_EXERCISE DETAILS_: Give back an exact copy of the lines from the start of the material through the line bearing "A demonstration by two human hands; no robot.". Include both ends and nothing else.

================

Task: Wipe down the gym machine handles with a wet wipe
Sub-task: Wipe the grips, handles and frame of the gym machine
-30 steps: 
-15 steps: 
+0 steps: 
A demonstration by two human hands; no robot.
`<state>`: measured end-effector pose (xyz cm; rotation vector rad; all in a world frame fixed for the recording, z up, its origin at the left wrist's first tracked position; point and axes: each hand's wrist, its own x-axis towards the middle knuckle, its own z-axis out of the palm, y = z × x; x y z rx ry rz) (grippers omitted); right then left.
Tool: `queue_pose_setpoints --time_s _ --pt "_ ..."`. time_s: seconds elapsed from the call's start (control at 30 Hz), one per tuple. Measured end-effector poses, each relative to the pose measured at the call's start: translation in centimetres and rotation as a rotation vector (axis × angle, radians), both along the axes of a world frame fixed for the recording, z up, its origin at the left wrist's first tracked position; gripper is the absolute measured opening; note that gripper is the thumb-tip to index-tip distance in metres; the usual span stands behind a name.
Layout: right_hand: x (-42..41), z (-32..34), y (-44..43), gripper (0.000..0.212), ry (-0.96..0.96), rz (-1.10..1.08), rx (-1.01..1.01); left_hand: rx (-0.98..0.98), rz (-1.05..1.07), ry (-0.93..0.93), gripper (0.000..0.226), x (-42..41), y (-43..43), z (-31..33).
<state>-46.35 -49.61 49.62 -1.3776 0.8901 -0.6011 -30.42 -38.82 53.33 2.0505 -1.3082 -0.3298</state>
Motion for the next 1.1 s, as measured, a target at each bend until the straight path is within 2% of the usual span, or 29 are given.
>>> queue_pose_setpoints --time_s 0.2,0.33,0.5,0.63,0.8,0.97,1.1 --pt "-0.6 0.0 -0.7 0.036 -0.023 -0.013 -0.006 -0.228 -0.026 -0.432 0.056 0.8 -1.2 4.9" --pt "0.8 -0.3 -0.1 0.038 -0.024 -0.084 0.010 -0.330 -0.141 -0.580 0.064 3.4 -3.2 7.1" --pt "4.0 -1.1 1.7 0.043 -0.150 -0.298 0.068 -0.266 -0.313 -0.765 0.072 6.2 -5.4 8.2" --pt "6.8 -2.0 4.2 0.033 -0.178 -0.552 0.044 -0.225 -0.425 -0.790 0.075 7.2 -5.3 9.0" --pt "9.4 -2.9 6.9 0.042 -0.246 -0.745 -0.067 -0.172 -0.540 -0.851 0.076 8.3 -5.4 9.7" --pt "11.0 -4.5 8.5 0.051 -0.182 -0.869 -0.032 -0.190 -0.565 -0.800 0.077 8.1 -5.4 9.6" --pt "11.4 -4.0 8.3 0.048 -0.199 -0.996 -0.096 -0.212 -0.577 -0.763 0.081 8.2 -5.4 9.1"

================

_SOLUTION TO THIS PROBLEM_:
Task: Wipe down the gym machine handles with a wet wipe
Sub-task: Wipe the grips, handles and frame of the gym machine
-30 steps: 
-15 steps: 
+0 steps: 
A demonstration by two human hands; no robot.

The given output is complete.